Skip to content

Instantly share code, notes, and snippets.

@kavinsood
Created July 31, 2025 15:00
Show Gist options
  • Save kavinsood/cc3c1adf5dff8543d58b7392d7ee9fa9 to your computer and use it in GitHub Desktop.
Save kavinsood/cc3c1adf5dff8543d58b7392d7ee9fa9 to your computer and use it in GitHub Desktop.

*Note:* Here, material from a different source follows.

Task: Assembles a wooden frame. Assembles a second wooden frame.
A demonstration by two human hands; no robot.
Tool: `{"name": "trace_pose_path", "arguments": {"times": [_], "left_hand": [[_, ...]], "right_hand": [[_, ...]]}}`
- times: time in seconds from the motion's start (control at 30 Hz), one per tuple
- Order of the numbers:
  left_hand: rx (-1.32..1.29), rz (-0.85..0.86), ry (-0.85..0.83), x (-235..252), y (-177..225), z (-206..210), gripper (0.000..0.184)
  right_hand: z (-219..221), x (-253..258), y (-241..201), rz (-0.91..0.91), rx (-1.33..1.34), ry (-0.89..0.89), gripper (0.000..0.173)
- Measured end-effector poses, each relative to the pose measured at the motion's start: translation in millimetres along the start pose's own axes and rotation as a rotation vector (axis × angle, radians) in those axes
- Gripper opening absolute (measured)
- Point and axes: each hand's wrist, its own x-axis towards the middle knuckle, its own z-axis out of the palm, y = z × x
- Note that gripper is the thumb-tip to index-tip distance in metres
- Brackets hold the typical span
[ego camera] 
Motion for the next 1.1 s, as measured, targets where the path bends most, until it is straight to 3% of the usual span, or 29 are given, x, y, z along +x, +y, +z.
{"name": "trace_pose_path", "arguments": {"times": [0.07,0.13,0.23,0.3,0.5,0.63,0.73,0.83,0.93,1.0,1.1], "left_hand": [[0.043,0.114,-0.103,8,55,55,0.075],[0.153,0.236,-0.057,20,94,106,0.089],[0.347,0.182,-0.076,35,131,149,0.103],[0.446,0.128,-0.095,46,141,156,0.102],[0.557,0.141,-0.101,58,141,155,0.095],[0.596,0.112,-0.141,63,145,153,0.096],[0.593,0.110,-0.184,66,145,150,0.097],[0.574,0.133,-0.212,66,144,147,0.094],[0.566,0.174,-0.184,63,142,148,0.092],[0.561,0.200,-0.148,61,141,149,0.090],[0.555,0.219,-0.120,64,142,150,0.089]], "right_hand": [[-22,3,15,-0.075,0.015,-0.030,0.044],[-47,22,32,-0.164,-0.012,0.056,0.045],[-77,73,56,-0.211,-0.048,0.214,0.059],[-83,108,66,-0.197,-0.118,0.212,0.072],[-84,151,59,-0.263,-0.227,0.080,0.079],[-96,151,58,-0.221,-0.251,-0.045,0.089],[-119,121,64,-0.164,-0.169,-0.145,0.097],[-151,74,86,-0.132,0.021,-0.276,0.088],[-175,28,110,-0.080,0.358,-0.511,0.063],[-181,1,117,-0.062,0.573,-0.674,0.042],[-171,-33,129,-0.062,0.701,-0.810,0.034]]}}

JSON/JSONL Shape Analysis and Data Merging Documentation

This document outlines the work completed in analyzing JSON/JSONL file structures and merging datasets.

Overview

The project involved:

  1. Shape Analysis: Analyzing the structure of JSON and JSONL files to check for consistency
  2. Data Merging: Combining two different JSON datasets into a unified format
  3. Schema Enhancement: Adding annotation fields to the merged dataset

Files Analyzed

JSON Files (json/ directory)

  • dpo_batch_exhaustive (1).json (266KB, 1007 lines)
  • dpo_merged_all_clean.json (1.1MB)
  • exhaustive_samples.json (134KB, 2420 lines)
  • dpo_trueoffmychest.json (231KB, 372 lines)
  • prompts.json (19KB, 311 lines)
  • triplets_with_llm_judgments.json (1.5MB)
  • triplets_with_metadata.json (1017KB, 5502 lines)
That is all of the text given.